During phase III, partner collaboration takes the centre stage as individual models and data are integrated, interfaces are configured, and tools and laboratories are coupled. CEPS research is often based on simulating behaviour and, therefore, it requires multiple different data and models as input. Finding suitable upstream models, data sources or a clear lack thereof is still a major challenge and has not yet benefited from standardisation. Furthermore, there are a multitude of segmented community-curated repositories and libraries for energy system research but no documented standard to follow for data providers of energy system model data and metadata models for simulation authors, so that plug & play interoperability could be accomplished for downstream users. This leads to friction and inhibits the reuse of DO in research. Therefore, a lot of effort is needed by each individual research group for strikingly similar tasks, e.g. repetitive time series preparation for demand curves or meteorological capacity factors for fluctuating renewable sources.

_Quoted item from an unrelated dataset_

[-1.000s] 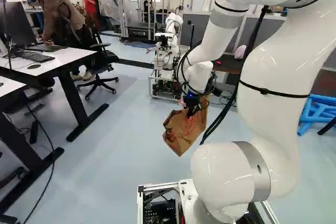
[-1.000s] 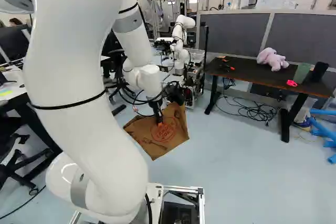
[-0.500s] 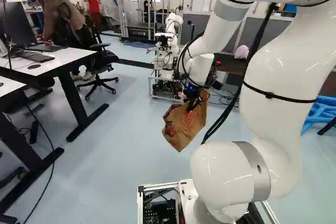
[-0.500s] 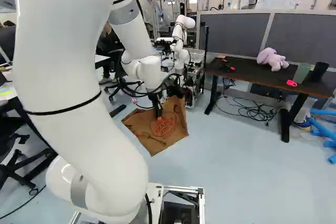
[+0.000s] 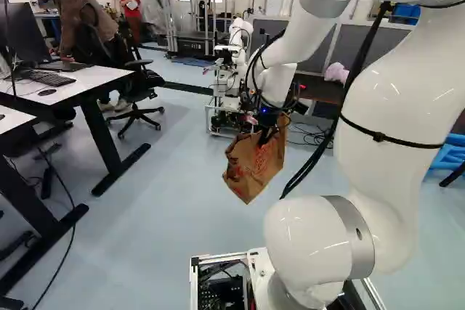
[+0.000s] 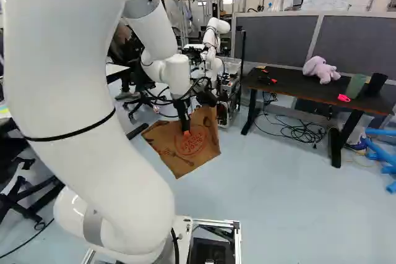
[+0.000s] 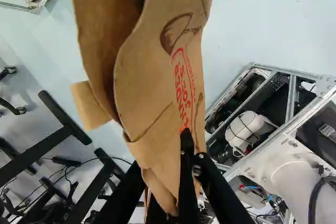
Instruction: Pick up the bag on the ground and place it on the table
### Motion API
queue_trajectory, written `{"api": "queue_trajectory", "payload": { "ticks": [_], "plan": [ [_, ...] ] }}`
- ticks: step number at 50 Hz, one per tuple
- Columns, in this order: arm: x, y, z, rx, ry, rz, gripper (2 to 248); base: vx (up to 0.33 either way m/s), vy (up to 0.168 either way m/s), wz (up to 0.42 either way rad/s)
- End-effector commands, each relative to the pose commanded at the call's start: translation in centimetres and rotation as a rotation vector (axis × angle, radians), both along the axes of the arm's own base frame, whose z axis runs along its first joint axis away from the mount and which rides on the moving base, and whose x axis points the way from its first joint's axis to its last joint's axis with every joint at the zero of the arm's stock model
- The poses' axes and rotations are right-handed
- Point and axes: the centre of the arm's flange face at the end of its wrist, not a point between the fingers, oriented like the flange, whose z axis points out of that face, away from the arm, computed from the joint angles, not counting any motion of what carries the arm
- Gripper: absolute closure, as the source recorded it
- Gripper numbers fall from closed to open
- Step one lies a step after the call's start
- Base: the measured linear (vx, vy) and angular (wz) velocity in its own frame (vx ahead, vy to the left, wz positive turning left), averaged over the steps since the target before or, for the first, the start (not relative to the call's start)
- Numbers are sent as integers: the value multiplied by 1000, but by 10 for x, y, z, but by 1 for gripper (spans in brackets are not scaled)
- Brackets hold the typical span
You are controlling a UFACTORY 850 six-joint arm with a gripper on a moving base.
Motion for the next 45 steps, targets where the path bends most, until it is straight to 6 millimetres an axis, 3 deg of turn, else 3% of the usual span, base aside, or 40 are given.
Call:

In phase IV, results are extracted and their persistence is ensured. Also, the results are part of public consultation and discourse. A prominent challenge lies in the large inferential distance between the complex inner workings of a (distributed) simulation model in energy system research and its outputs, which often require specialised knowledge to be interpreted. Also, it is almost never possible for laypersons to interact with those research methods directly to gain an intuitive understanding of their mode of operation. This understanding is crucial to build trust for energy system research in the public and society in general. Providing easy-to-interpret model results with process guidelines for public discussion and validation on top of a complex simulation model is a hard problem, on which even modest progress will be valuable.
Phase V, identification of research gaps and challenges for follow-up activities, closes the loop of the whole research and transfer cycle and is the precursor step to phase I. In this phase, the direction and next steps for future research are identified. Challenges here lie in selecting which of the many follow-up questions to pursue, which method and approach to tackle next, and which past paths to abandon. By including politics and society, the amount of possible follow-up questions can be reduced in a meaningful way, since energy system research claims to be useful for the energy transition. Also, this phase could profit from a more structured overview about other current projects, project ideas, and both technical and methodical suggestions.